Веник, уставший от жары и назойливой сумки, начал облетать сухим листопадом, превращаясь в жесткий голик, который все удачнее противостоял фехтовальной сумке. Шуба, чудная для 30-ти морозно-уличных градусов, раза в два увеличивала сто парных. Пот ручьями лился в глаза Регине. Смахивать его парильщица не давала. Почувствовав перегрев соперницы, она перешла в наступление с верхней полки.
И тогда Федор Иванович ринулся разливать мушкетеров в юбке и без. Схватил таз, до краев с кипятком, и швырнул содержимое на раскаленные камни. Каменка ударила горячим ураганом в поединок и в Федора Ивановича. Последний первым выскочил из парной. Следом, жадно хватая ртом воздух, выпрыгнула Регина. Парильщицу бросило к стене так, что иззанозило всю румяную тыловую часть…
… Регина вела машину в нервно-паралитическом ритме. Колом в землю тормозила на поворотах, собакой с цепи срывалась на зеленый, самоубийственно проходила повороты.
— Кобель! — со злой слезой бросала на заднее сиденье в Федора Ивановича. — Кобель!
— Я ее как парильщицу нанял! — отмывался Федор Иванович.
— А почему она голая? — резонно спросила Регина.
— По-твоему в парной в фуфайке работают? — не менее резонно парировал Федор Иванович.
— Кобель! — гнула свое жена.
— Хватит! — вдруг понесло Федора Ивановича в сторону собственного достоинства. — Хватит! Я участвовал в 115 пусках ракет! Ядовитого гептилу наглотался больше, чем ты кислорода. Сколько наших мужиков уже гикнулось! Может мне жить осталось с гулькин хвост, а ты не вылазишь из заграницы. Меня от тоски уже стенки загрызли! Да пропади пропадом такая жизнь!
Дома, пугая Регину, схватил чемодан. И напугал. Упала на колени. Заголосила на свою судьбу распроклятую, как все шло наперекосяк в Китае, откуда влетела в парную, как пила кровь красноярская таможня, как сожгли на взлетке товар в знак протеста…
— Брось ты из-за денег убиваться, — успокаивал Федор Иванович. — Дело наживное.
— Конечно, — ревела Регина. — Только не уходи! Не уходи!

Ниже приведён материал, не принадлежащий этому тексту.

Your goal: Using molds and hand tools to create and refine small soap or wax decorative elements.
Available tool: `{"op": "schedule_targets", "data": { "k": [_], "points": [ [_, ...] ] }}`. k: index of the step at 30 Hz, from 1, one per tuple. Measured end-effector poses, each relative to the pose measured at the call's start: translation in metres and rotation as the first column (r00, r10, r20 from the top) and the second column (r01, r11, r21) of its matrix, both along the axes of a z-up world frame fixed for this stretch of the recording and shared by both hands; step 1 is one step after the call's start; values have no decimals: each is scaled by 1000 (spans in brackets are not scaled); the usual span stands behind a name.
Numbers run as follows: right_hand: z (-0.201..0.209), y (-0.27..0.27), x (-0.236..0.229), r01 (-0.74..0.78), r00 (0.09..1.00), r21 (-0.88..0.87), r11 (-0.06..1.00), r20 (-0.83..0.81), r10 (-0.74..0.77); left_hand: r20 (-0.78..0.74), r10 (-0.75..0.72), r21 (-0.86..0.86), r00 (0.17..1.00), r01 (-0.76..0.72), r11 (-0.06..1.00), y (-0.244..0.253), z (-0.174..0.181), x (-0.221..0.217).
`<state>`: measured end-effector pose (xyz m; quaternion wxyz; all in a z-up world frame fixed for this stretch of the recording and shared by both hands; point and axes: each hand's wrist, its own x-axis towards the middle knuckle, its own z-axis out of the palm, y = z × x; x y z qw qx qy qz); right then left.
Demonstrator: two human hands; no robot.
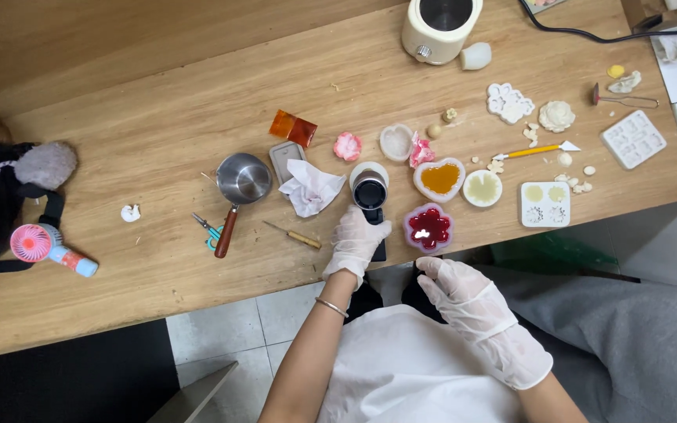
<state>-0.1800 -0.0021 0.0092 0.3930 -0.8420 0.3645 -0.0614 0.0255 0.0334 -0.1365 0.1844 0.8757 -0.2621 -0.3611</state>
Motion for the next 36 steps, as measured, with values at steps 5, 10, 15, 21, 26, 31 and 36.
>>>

Как можно бросить женщину в таком растрепанном состоянии? Федор Иванович остался, твердо поклявшись париться только с Региной.
ПРЕДВЫБОРНЫЕ ХЛОПОТЫ
С ножом в руках Еловка готовилась к выборам президента.
Колоть свинью Дерюгин пригласил дружка, Саню Петракова. «Запростака!» — сказал Саня. И нецензурно присвистнул, когда увидел с кем предстоит сразиться.
— Ну и вырастил ты слона! — сказал Саня.
— Дак давай для храбрости, — щелкнул по горлу Дерюгин.
Они выпили по полстакана и пошли в атаку. Решительно завалили на бок свиноматку. Петраков держал за задние ноги. Дерюгин замахнулся и ударил ножом под сердце. Да руке «для храбрости» не хватило. Дрогнула рука. Свинья завизжала, задергалась. Петраков попытался своим весом пригвоздить животину к земле, чтоб не рыпалась. Веса не хватило. Саня получил удар копытом по скуле. После чего свиноматка вскочила на ноги и ринулась в огород.